Weiterbe- und Verarbeitung sowie Prüfung der entnommenen Spritzgießteile
Die fertig gespritzten Bauteile sind nach der Entnahme entsprechend heiß und in der Regel muss zunächst eine Abkühlung erfolgen, bevor nachfolgende Prüfung(en) und die Weiterverarbeitung erfolgen kann. Das wird in der Regel durch Abkühlen an der Umgebungsluft realisiert. Die nachfolgenden Prozess-Schritte erfolgen für jedes Bauteil einzeln, wenn der Entnahmeroboter die Bauteile mehrfach aus der SGM entnommen hat, ist ggf. nun noch die Vereinzelung erforderlich. Sehr häufig werden die Bauteile dazu auf einen Rundtatkttisch gelegt oder an ein nächstes Modul übergeben. Typische Prozesse, die nun folgen sind Nachbearbeitungs- und Montage- sowie Prüf- und Kennzeichnungsaufgaben.

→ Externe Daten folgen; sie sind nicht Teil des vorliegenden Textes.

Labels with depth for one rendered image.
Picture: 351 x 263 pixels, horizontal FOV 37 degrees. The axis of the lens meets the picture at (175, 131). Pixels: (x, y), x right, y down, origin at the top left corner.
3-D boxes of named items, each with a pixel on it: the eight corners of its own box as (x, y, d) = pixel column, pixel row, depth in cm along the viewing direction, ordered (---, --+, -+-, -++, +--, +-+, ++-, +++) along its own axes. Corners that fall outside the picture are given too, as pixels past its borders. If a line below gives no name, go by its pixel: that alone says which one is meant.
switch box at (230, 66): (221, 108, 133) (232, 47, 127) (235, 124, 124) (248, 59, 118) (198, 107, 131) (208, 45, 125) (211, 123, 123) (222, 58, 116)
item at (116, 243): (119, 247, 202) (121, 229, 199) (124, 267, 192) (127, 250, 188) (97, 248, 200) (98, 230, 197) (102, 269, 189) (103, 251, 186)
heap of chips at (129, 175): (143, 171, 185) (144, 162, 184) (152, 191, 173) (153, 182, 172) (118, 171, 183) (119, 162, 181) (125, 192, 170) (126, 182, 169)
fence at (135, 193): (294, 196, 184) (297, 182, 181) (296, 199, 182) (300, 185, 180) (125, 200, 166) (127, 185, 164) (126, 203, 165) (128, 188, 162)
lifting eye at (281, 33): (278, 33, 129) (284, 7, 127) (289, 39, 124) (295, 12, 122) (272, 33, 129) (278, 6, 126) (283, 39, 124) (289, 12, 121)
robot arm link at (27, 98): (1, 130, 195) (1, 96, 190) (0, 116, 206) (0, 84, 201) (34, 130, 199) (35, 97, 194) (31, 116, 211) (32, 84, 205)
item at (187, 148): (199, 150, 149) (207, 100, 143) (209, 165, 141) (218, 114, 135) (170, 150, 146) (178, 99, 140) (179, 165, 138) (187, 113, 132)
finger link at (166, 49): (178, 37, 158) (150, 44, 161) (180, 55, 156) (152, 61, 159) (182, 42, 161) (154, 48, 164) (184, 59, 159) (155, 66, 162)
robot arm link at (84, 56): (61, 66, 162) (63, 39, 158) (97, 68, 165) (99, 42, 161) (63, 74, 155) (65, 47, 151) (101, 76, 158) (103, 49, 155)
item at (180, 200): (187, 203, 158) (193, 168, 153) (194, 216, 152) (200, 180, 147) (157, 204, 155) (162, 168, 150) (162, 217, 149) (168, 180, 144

Bei Montageaufgaben kann es sich z.B. um die Montage von Rasthebeln bei Steckerbauteilen handeln oder das Ultraschallverschweißen oder Heißverstemmen mit anderen Bauteilen oder das Einsetzen und Einrasten von Anbauteilen. Typische Prüfaufgaben sind optische Taumelkreisprüfungen, sowie elektrische Durchgangsprüfung und Hochspannungsprüfung bei Steckkontakten, Durchgangsprüfungen bei eingeschweißten Membranen sowie generell optische Prüfungen auf vollständige Ausspritzung an kritischen Stellen. Fehlerfrei geprüfte Bauteile werden dann in der Regel noch als solche gekennzeichnet, oft ganz einfach über eine heiße Spitze, die einen kleinen Punkt im Bauteil hinterlässt, oft aber auch mit weitergehenden Informationen wie Fertigungsdatum, Kavitätennummer, Prüfergebnis o.ä., die in einem DataMatrix Code enthalten sind, der mittels Inkjet- oder Laserkennzeichnung aufgebracht wird.
Palettieren und Verpacken
Fertig geprüfte und verpackte Bauteile müssen in der Regel in Transportverpackungen abgelegt werden, aus denen sie beim Kunden vor der Weiterverarbeitung entnommen werden. Das sind häufig stapelfähige Trays, oft im Format einer Viertel oder Achtel-Europalette, die dann wiederum auf eine Europalette gestapelt werden und so in den Versand kommen. Diese Transportverpackungen sind oft KLT-Behälter mit werkstückspezifischen Inlays oder auch tiefgezogene Trays mit entsprechenden Werkstücknestern o.ä. Mindestens das Ablegen in diese Trays, die dann aufgestapelt werden, wird in der Regel noch in der Automationsanlage realisiert, aus der dann ein Bediener befüllte Traystapel entnimmt und auf Transportpaletten verpackt. Teilweise wird dieser Schritt aber auch noch in der Automationsanlage abgebildet inkl. dem automatischen Etikettieren der vollen Versandpalette mit den notwendigen Informationen zum Inhalt.